Listening Tips

So, you want to evaluate a pair of loudspeakers, or a new turntable, or you’re trying to decide whether to subscribe to a music streaming service, or its more expensive “hi-fi” version – or just to stick with your CD collection… How should you listen to such a thing and form an opinion about its quality or performance – or your preference?

One good way to do this is to compartmentalise what you hear into different categories or attributes. This is similar to breaking down taste and sensation into different categories – sweetness, bitterness, temperature, etc… This allows you to focus or concentrate on one thing at a time so that you’re not overwhelmed by everything all at once… Of course, the problem with this is that you become analytical, and you stop listening to the music, which is why you’re there in the first place…

Normally, when I listen to a recording over a playback system, I break things down into 5 basic categories:

  • timbre (or spectral balance)
  • spatial aspects
  • temporal behaviour
  • dynamics
  • noise and distortion

Each of these can be further broken down into sub-categories – and there’s (of course) some interaction and overlap – however it’s a good start…

Timbre

One of the first things people notice when they listen to something like a recording played over a system (for example, a pair of headphones or some loudspeakers in a room) is the overall timbre – the balance between the different frequency bands.

Looking at this from the widest point of view, we first consider the frequency range of what we’re hearing. How low and how high in frequency does the signal extend?

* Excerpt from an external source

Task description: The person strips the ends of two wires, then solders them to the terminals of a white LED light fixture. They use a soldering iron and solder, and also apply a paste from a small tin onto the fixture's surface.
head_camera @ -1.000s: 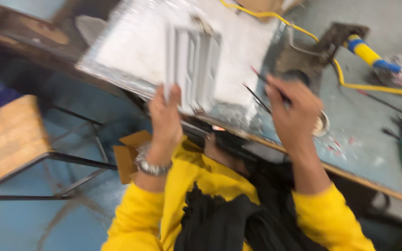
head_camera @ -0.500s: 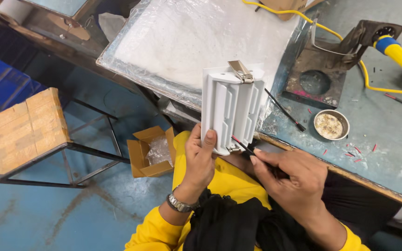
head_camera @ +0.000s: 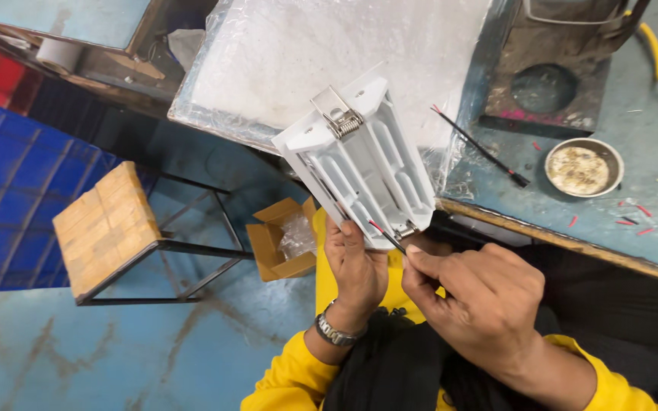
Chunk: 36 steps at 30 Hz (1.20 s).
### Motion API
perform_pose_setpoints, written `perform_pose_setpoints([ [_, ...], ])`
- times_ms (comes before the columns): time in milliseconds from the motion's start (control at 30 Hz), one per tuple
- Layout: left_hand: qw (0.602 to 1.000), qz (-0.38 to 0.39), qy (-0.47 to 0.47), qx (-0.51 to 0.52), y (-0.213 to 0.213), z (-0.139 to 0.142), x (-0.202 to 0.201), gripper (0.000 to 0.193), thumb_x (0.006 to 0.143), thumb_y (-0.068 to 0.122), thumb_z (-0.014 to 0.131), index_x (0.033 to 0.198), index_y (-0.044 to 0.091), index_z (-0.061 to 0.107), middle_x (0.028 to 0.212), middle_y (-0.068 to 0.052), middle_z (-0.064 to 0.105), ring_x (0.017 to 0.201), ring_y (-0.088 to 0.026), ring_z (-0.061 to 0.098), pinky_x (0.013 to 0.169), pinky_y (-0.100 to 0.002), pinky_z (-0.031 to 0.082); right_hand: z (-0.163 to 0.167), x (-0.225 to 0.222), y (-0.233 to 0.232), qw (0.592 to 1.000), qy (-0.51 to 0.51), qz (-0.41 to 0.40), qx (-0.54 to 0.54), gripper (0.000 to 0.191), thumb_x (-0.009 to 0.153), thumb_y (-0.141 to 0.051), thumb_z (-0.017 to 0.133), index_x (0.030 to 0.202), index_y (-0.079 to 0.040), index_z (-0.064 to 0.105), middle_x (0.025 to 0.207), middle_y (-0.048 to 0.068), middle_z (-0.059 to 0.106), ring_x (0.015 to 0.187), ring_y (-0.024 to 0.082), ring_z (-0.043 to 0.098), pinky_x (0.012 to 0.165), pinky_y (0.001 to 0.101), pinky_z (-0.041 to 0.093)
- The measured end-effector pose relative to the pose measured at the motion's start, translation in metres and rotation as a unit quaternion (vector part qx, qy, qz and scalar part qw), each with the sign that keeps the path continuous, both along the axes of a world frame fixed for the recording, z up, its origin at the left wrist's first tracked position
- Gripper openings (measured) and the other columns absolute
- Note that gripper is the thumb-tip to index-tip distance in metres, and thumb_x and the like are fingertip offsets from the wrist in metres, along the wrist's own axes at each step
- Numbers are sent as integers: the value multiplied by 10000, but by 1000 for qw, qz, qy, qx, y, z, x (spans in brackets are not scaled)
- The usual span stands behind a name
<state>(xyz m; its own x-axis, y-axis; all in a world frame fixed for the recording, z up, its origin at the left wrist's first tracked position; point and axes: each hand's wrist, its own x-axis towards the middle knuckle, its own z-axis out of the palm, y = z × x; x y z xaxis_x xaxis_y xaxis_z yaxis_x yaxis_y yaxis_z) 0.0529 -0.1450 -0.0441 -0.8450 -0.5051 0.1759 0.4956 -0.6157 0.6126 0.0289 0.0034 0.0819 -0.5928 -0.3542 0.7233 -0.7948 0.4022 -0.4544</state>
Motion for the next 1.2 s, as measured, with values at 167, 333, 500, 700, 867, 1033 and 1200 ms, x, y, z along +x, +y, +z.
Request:
perform_pose_setpoints([
  [167,999,19,22,-25,3,-5,0,500,1075,336,615,1440,35,452,1310,-78,627,1184,-163,634,1027,-339,529,-1,-1,-3,1000,17,10,-8,139,786,-76,847,828,-90,716,545,-15,498,467,178,491,494,335,385],
  [333,994,39,4,-101,3,-8,5,531,1093,378,582,1442,4,443,1296,-111,645,1167,-191,654,1012,-353,539,-5,0,-5,1000,27,11,0,128,775,-92,845,820,-78,726,560,-6,530,482,178,522,484,344,388],
  [500,989,53,-44,-127,0,-15,9,515,1101,366,580,1425,-6,432,1293,-110,629,1161,-194,639,1012,-362,532,-8,2,-6,1000,21,12,-3,123,781,-82,836,788,-68,714,566,-7,545,485,175,536,484,341,396],
  [700,984,57,-34,-163,-2,-14,11,569,1094,400,566,1450,-16,411,1313,-129,618,1168,-198,637,1016,-359,532,-4,2,-6,1000,2,6,-11,161,780,-89,845,743,-73,689,563,-4,558,483,172,549,489,334,411],
  [867,984,57,-29,-168,-3,-19,13,577,1083,392,581,1450,-13,393,1326,-131,609,1185,-207,632,1031,-375,530,-3,1,-4,1000,-1,13,-24,145,780,-94,838,773,-62,697,599,-2,595,509,164,579,505,324,422],
  [1033,984,64,-30,-163,-4,-32,16,598,1077,395,627,1443,-23,406,1319,-147,610,1175,-219,632,1022,-392,533,-2,2,0,1000,-6,13,-23,146,771,-93,850,776,-66,707,567,-9,573,486,162,562,490,328,412],
  [1200,975,95,-7,-202,-1,-31,12,597,1051,360,689,1439,-20,441,1331,-131,602,1203,-192,605,1055,-369,507,-9,1,6,999,12,12,-30,141,769,-82,852,815,-52,723,562,-4,561,482,176,540,487,332,403],
])
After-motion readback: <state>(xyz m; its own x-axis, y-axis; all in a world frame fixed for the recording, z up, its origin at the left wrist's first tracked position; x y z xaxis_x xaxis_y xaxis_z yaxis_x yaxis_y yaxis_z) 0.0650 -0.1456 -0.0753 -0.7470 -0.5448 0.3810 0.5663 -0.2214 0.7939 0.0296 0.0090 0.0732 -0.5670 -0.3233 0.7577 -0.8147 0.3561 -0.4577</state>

On the next scale, we listen for the relative balance between the bass (low frequencies), the midrange, and the treble (high frequencies). Assuming that all three bands are present in the original signal, do all three get “equal representation” in the playback system? And, possibly more importantly: should they? For example, if you are evaluating a television, one of the most important things to consider is speech intelligibility, which means that the midrange frequency bands are probably a little more important than the extreme low- and high-frequency bands. If you are evaluating a subwoofer, then its behaviour at very high frequencies is irrelevant…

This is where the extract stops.